Problem description: An exact copy of each line below is needed, with no images in it.

(Information shown Opens)

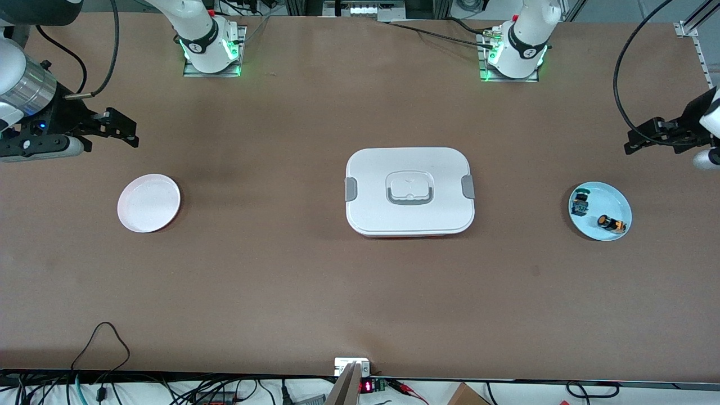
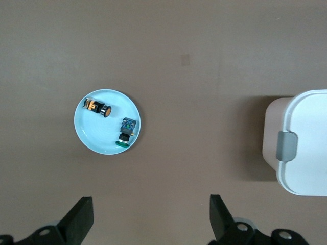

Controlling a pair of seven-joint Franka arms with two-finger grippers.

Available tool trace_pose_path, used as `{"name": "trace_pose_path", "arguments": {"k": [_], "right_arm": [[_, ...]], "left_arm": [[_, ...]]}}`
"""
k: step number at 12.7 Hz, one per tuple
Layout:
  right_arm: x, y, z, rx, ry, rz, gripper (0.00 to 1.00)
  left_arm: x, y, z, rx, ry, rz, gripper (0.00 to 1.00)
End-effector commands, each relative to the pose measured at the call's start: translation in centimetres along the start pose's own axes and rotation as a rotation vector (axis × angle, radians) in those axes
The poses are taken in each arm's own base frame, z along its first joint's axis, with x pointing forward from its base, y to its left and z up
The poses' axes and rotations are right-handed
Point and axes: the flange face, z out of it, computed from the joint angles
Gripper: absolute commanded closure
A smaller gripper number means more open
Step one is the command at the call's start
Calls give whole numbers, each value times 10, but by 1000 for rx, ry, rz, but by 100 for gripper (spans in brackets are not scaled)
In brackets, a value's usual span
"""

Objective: Transfer orange switch to right arm and place
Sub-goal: 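Move the left gripper toward the light-blue plate with the switches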

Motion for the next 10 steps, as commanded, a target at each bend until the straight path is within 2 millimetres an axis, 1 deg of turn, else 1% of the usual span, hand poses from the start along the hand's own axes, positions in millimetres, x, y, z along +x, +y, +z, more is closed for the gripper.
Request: {"name": "trace_pose_path", "arguments": {"k": [1, 2, 3, 4, 5, 6, 7, 8, 9, 10], "right_arm": [[-5, -21, -4, -5, 12, -32, 0], [-6, -20, -6, -5, 9, -38, 0], [-6, -18, -8, -5, 6, -43, 0], [-8, -18, -8, -5, 0, -43, 0], [-9, -18, -10, -6, -2, -34, 0], [-10, -19, -9, -7, -6, -29, 0], [-9, -20, -11, -7, -2, -31, 0], [-9, -19, -13, -7, 1, -31, 0], [-9, -19, -13, -6, 0, -30, 0], [-9, -19, -13, -6, 0, -31, 0]], "left_arm": [[17, -29, 19, -1, -33, -26, 0], [25, -38, 34, -9, -56, -43, 0], [34, -46, 44, -9, -48, -48, 0], [44, -54, 51, -2, -24, -1, 0], [57, -62, 63, 7, 4, 64, 0], [71, -73, 95, 5, -16, 137, 0], [82, -81, 123, -15, -38, 185, 0], [90, -102, 139, -14, -12, 182, 0], [95, -114, 154, -12, -8, 201, 0], [100, -118, 175, -19, -26, 246, 0]]}}
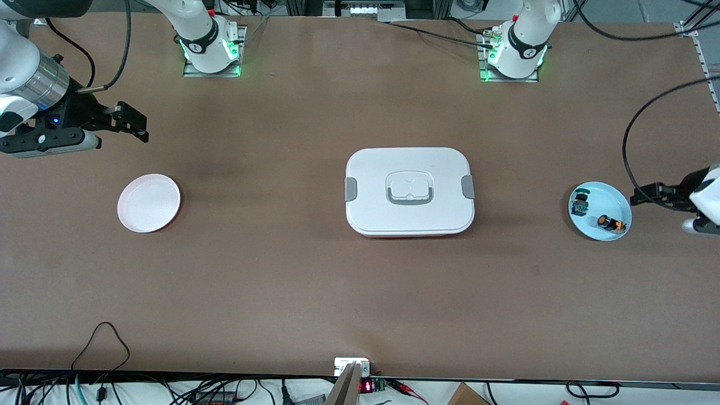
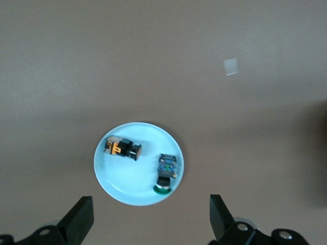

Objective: Transfer orange switch to right arm and place
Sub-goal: 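Lower the left gripper over the orange-and-black switch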

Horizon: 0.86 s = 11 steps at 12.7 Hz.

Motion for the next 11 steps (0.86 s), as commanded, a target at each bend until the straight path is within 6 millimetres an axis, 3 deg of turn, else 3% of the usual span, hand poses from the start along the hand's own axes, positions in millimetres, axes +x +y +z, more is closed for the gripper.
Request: {"name": "trace_pose_path", "arguments": {"k": [1, 3, 8, 11], "right_arm": [[-5, -1, -6, -7, -7, 4, 0], [-6, -1, -7, -7, -8, 4, 0], [-8, -2, -10, -6, -4, 1, 0], [-8, -3, -9, -7, -4, 2, 0]], "left_arm": [[11, -27, 29, -16, -6, 67, 0], [6, -53, 64, -42, -43, 47, 0], [4, -86, 136, -62, -50, 113, 0], [1, -84, 159, -59, -43, 159, 0]]}}
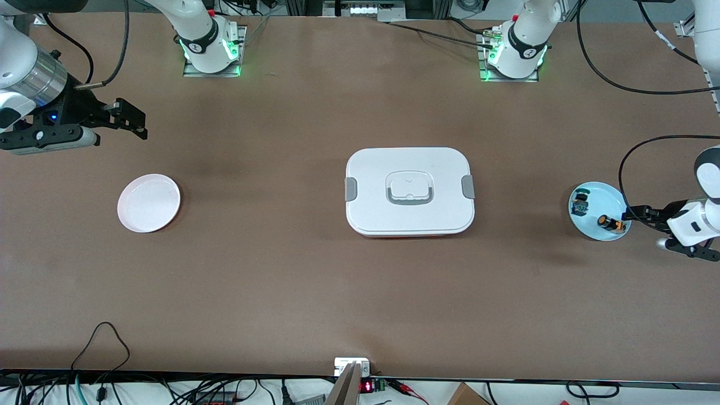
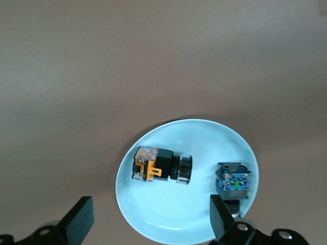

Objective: Transfer orange switch to right arm and place
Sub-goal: 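Lower the left gripper over the orange-and-black switch, then close the left gripper on the orange-and-black switch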

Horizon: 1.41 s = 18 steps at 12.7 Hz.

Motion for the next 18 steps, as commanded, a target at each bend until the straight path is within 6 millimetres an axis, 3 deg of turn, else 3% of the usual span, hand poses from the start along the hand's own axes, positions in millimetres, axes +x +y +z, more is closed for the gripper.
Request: {"name": "trace_pose_path", "arguments": {"k": [1, 6, 8, 15, 18], "right_arm": [[-3, -4, -5, -8, 0, 1, 0], [-5, -4, -5, -7, -2, -2, 0], [-7, -4, -7, -6, 7, -2, 0], [-10, -4, -13, -13, 15, -4, 0], [-10, -4, -13, -13, 10, -6, 0]], "left_arm": [[0, 2, 12, 3, 42, 46, 0], [-11, 0, 49, 18, 64, 69, 0], [-6, 11, 58, -5, 62, 97, 0], [-5, 13, 69, -26, 53, 94, 0], [-10, 5, 68, -26, 59, 79, 0]]}}
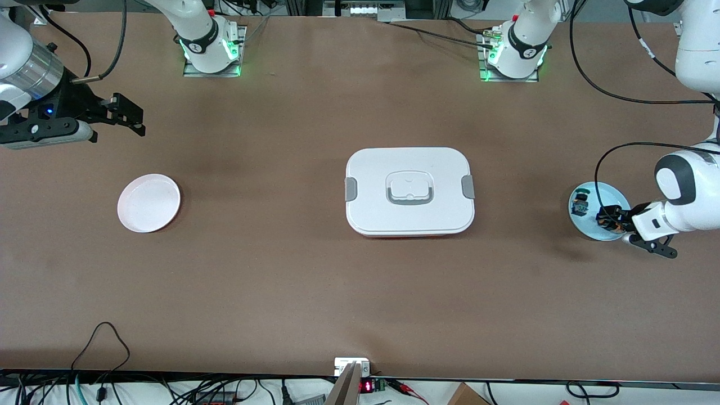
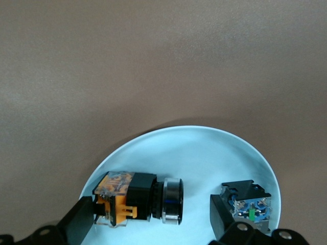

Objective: Transfer orange switch to right arm and place
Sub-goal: 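Close the left gripper on the orange-and-black switch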

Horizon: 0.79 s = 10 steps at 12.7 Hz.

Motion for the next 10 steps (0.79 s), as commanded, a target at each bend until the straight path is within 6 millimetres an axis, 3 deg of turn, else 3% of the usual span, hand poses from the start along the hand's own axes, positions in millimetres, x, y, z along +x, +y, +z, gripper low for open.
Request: {"name": "trace_pose_path", "arguments": {"k": [1, 8, 10], "right_arm": [[-5, -3, -4, -14, -4, 0, 0], [-6, -6, -5, -15, -2, 0, 0], [-6, -6, -5, -17, -2, 3, 0]], "left_arm": [[-7, -10, 0, -17, 26, -2, 0], [-3, -13, 11, -40, 53, -33, 2], [-5, -16, 14, -37, 57, -39, 27]]}}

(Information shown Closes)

Answer to this task:
Controlling a pair of seven-joint Franka arms with two-finger grippers.

Available tool trace_pose_path, used as `{"name": "trace_pose_path", "arguments": {"k": [_], "right_arm": [[_, ...]], "left_arm": [[_, ...]]}}`
"""
k: step number at 12.7 Hz, one per tuple
Layout:
  right_arm: x, y, z, rx, ry, rz, gripper (0.00 to 1.00)
  left_arm: x, y, z, rx, ry, rz, gripper (0.00 to 1.00)
End-effector commands, each relative to the pose measured at the call's start: translation in centimetres along the start pose's own axes and rotation as a rotation vector (axis × angle, radians) in those axes
The poses are taken in each arm's own base frame, z along its first joint's axis, with x pointing forward from its base, y to its left and z up
The poses' axes and rotations are right-handed
Point and axes: the flange face, z out of it, computed from the joint angles
Gripper: absolute commanded closure
A smaller gripper number means more open
Step one is the command at the call's start
Calls give whole numbers, each value times 10, but by 1000 for rx, ry, rz, but by 100 for gripper (spans in brackets are not scaled)
In brackets, a value's usual span
"""

Objective: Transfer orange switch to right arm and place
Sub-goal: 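Move the left gripper toward the light-blue plate with the switches
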
Motion for the next 10 steps, as commanded, a target at each bend until the straight path is within 2 millimetres an axis, 1 deg of turn, else 1% of the usual span, hand poses from the start along the hand's own axes, positions in millimetres, x, y, z along +x, +y, +z, more is closed for the gripper.
Request: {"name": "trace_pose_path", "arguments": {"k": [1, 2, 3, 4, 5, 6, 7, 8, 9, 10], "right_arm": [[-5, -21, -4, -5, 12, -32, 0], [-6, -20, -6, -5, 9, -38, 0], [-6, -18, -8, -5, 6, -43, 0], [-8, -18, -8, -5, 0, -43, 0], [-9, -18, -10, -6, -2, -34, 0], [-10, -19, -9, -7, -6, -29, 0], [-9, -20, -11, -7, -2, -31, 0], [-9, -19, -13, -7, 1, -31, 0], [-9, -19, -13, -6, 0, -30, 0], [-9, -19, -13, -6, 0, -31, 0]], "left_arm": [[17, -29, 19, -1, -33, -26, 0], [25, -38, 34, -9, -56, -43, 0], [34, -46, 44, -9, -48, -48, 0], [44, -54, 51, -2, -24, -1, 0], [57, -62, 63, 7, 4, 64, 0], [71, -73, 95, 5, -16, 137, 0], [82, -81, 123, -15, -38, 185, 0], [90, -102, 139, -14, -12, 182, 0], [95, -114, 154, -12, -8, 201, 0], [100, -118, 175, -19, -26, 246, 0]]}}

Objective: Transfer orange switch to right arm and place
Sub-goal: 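Lower the left gripper over the orange-and-black switch
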
Horizon: 0.86 s = 11 steps at 12.7 Hz.

Motion for the next 11 steps (0.86 s), as commanded, a target at each bend until the straight path is within 6 millimetres an axis, 3 deg of turn, else 3% of the usual span, hand poses from the start along the hand's own axes, positions in millimetres, axes +x +y +z, more is closed for the gripper.
Request: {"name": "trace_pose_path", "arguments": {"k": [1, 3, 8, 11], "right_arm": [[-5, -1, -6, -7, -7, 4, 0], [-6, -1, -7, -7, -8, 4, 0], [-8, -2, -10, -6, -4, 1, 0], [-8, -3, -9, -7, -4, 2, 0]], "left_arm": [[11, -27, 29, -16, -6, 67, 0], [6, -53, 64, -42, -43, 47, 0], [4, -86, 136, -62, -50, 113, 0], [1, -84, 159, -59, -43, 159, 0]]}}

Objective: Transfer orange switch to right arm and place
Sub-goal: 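Lower the left gripper over the orange-and-black switch, then close the left gripper on the orange-and-black switch
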
Horizon: 1.41 s = 18 steps at 12.7 Hz.

Motion for the next 18 steps, as commanded, a target at each bend until the straight path is within 6 millimetres an axis, 3 deg of turn, else 3% of the usual span, hand poses from the start along the hand's own axes, positions in millimetres, axes +x +y +z, more is closed for the gripper.
Request: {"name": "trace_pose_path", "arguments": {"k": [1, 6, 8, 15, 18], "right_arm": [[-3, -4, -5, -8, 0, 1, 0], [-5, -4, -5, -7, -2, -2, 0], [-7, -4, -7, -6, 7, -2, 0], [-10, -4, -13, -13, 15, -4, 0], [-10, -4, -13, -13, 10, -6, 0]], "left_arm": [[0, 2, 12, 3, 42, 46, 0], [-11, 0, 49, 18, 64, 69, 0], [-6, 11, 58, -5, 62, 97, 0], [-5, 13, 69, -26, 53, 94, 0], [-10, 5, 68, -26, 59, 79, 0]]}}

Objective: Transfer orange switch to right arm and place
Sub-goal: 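Close the left gripper on the orange-and-black switch
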
Horizon: 0.79 s = 10 steps at 12.7 Hz.

Motion for the next 10 steps (0.79 s), as commanded, a target at each bend until the straight path is within 6 millimetres an axis, 3 deg of turn, else 3% of the usual span, hand poses from the start along the hand's own axes, positions in millimetres, x, y, z along +x, +y, +z, gripper low for open.
Request: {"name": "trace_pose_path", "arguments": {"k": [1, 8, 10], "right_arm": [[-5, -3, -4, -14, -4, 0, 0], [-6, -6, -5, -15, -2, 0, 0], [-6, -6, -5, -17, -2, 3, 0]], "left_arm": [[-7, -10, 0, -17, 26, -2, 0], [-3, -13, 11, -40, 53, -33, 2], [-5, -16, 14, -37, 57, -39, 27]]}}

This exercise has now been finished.